Weeks after the interview, Tharpe’s attorneys returned to Gattie’s home and read his statements back to him, periodically stopping to ask him if the statements were accurate, court documents say.
Gattie had only one correction, but the rest of his statement stood, court documents filed by Tharpe’s attorneys say. He signed the 1998 affidavit under oath.
“He basically admitted his criteria for deciding to sentence Mr. Tharpe to death had much more to do with his race than any of the facts of the crime,” Kammer said.
But two days later, the state — doing “damage control,” Kammer said — came back to Gattie and had him sign a second affidavit that undercut his statements to Tharpe’s attorneys, claiming Gattie was drunk at the time he made them.
But, Kammer argues, “he never denied that he in fact held the views that he stated in the initial testimony.”
During jury selection for the initial 1991 trial, Gattie told attorneys from both sides that he could be fair and impartial during the trial, Kammer said.
Recent SCOTUS rulings could help Tharpe
Georgia law states that juror testimony cannot be used to impeach the verdict, or render it invalid — even if it involves racial bias, Kammer said. At the time Gattie made the statements in question, this rule kept Tharpe’s attorneys from being able to use them to prove his death sentence was the result of racial bias.
In Georgia, defendants can only receive a death sentence if the jury reaches the decision unanimously.
But Kammer and his team are relying on some recent United States Supreme Court decisions to back their motion for a stay of execution.
The central one, Kammer told CNN, is Pena-Rodriguez v Colorado. In March, the US Supreme Court held in a 5-3 vote that laws like Georgia’s are invalidated when a juror “makes a clear statement that indicates he or she relied on racial stereotypes or animus to convict a criminal defendant,” Justice Anthony Kennedy wrote in the majority opinion.
Essentially, a juror’s racial bias constitutes a violation of a defendant’s rights to an impartial jury guaranteed by the Sixth Amendment, and prevents defendants from being able to prove a violation of their constitutional rights.
“A constitutional rule that racial bias in the justice system must be addressed — including, in some instances, after the verdict has been entered — is necessary to prevent a systemic loss of confidence in jury verdicts, a confidence that is a central premise of the Sixth Amendment trial right,” Kennedy said.

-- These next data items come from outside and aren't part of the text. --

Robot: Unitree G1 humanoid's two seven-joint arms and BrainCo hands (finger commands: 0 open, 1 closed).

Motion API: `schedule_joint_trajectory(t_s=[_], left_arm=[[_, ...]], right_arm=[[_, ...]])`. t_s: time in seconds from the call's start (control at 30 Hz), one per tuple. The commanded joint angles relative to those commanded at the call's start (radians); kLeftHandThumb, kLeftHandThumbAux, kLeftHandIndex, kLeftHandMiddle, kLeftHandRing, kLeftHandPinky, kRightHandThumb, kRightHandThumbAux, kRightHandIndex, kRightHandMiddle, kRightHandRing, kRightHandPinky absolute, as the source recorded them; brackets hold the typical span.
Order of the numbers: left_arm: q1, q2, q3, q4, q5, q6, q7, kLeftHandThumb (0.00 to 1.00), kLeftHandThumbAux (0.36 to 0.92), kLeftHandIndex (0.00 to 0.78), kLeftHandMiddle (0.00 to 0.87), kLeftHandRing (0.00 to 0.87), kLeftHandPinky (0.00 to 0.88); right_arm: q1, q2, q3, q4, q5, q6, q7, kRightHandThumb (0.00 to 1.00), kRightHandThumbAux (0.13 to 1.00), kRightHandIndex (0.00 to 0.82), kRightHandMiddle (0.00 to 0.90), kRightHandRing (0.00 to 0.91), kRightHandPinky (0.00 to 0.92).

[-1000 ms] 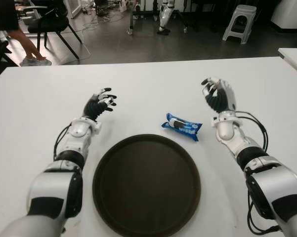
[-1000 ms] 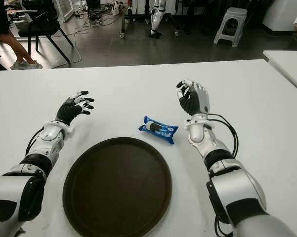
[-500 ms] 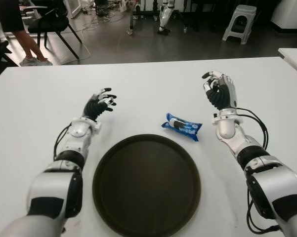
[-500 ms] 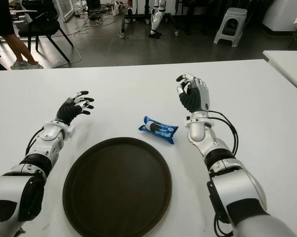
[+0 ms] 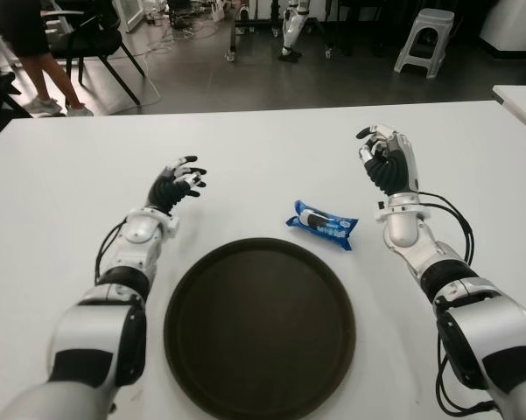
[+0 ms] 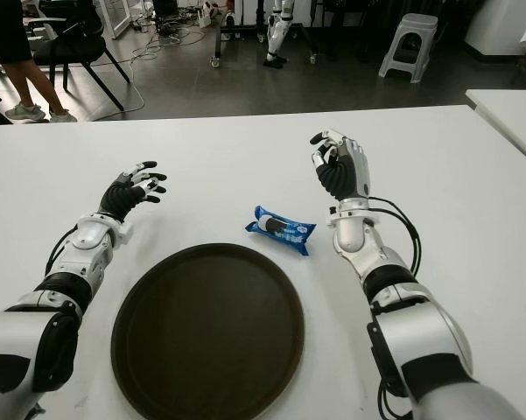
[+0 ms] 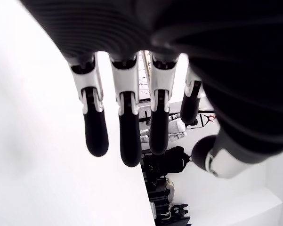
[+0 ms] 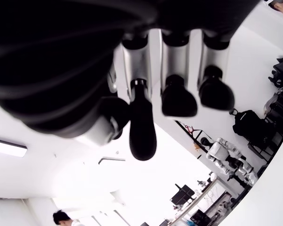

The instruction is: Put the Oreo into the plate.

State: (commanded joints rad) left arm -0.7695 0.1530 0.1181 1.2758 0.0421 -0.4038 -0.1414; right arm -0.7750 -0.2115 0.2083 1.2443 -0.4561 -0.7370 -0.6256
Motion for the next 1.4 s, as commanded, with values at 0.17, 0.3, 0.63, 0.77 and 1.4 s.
schedule_joint_trajectory(t_s=[0.17, 0.3, 0.63, 0.77, 1.4], left_arm=[[0.0, 0.0, -0.001, -0.001, 0.001, -0.002, 0.002, 0.177, 0.617, 0.187, 0.319, 0.367, 0.42], [0.0, -0.001, -0.002, -0.001, 0.002, -0.003, 0.003, 0.171, 0.609, 0.185, 0.319, 0.373, 0.425], [-0.001, -0.001, -0.004, -0.001, 0.004, 0.0, 0.002, 0.163, 0.607, 0.19, 0.333, 0.39, 0.434], [-0.001, -0.001, -0.006, -0.002, 0.006, -0.001, 0.004, 0.161, 0.607, 0.189, 0.333, 0.389, 0.434], [0.001, 0.001, -0.014, -0.006, 0.008, 0.0, 0.011, 0.153, 0.606, 0.188, 0.331, 0.38, 0.413]], right_arm=[[-0.003, -0.009, 0.03, 0.001, -0.043, 0.016, -0.03, 0.701, 0.719, 0.436, 0.771, 0.786, 0.779], [-0.007, -0.009, 0.06, 0.009, -0.079, 0.055, -0.058, 0.69, 0.724, 0.432, 0.702, 0.722, 0.721], [-0.02, -0.01, 0.126, 0.028, -0.119, 0.154, 0.064, 0.139, 0.709, 0.118, 0.123, 0.132, 0.128], [-0.019, -0.012, 0.143, 0.026, -0.126, 0.174, 0.104, 0.036, 0.702, 0.03, 0.032, 0.034, 0.033], [-0.012, -0.018, 0.197, -0.019, -0.141, 0.238, 0.268, 0.0, 0.627, 0.0, 0.0, 0.0, 0.0]])
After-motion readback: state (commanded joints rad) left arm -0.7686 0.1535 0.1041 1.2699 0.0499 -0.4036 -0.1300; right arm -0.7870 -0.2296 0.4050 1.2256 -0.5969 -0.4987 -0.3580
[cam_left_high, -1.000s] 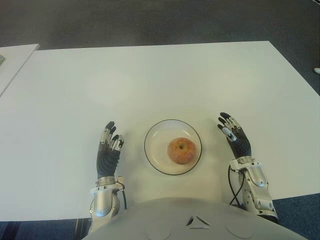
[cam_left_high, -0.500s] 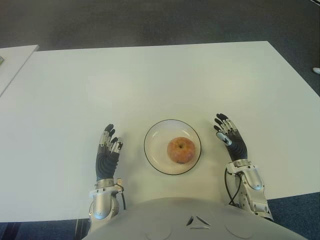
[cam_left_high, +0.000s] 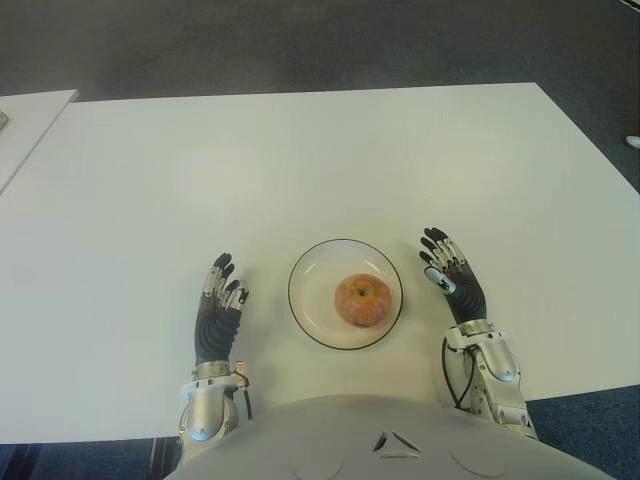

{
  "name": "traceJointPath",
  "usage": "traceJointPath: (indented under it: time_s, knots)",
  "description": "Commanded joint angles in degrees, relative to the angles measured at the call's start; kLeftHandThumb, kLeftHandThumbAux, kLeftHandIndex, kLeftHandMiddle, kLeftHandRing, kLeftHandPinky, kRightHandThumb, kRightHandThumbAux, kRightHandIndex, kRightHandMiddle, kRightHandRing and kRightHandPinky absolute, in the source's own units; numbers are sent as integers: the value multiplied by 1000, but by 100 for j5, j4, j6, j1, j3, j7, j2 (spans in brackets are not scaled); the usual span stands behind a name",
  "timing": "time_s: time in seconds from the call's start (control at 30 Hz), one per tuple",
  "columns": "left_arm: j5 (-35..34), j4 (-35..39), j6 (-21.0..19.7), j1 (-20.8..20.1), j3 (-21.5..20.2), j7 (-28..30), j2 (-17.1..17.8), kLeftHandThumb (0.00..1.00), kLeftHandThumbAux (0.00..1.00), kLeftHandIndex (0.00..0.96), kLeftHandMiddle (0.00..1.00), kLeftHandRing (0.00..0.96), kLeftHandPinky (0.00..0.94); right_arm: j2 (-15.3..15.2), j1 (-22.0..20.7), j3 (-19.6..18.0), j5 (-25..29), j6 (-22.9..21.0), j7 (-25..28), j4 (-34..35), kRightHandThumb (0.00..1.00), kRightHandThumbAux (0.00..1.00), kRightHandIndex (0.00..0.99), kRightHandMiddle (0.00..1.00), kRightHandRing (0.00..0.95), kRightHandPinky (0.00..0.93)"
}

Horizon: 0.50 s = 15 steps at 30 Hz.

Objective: Put the apples into the plate.

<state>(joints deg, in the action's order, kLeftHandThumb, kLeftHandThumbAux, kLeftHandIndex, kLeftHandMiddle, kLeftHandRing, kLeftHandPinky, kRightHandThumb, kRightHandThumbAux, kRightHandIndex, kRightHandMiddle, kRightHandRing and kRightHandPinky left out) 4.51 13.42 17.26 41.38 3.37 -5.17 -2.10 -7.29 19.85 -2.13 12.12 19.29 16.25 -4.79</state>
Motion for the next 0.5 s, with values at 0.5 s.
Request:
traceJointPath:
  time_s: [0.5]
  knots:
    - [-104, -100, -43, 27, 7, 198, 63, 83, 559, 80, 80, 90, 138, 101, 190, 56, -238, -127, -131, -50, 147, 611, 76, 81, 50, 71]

Tharpe’s request for a stay was denied by the 11th Circuit Court on September 21. A federal district court denied Tharpe’s motion seeking a reopening to federal habeas proceedings on September 5, the day before the state issued a warrant for his execution.
Other aspects of attorneys’ challenge
Gattie also said during jury selection he had no connection to Jacquelin Freeman’s family. Tharpe’s attorneys later discovered that wasn’t the case.
In the same affidavit in which he made the remarks in question, Gattie also admitted to knowing the Freemans.
Both of Gattie’s false statements during jury selection — that he could be fair, and that he had no connection to the case — constitute violations of Tharpe’s right to an impartial trial under the Sixth Amendment, Tharpe’s attorneys claim.
They are also arguing Tharpe is intellectually disabled, Kammer said, which would make it impossible for him to be executed under federal law. Tharpe has an IQ of “approximately 70,” Kammer told CNN.
As Tharpe and his team wait for a decision by either the Supreme Court or the parole board, arrangements for his execution proceed as planned.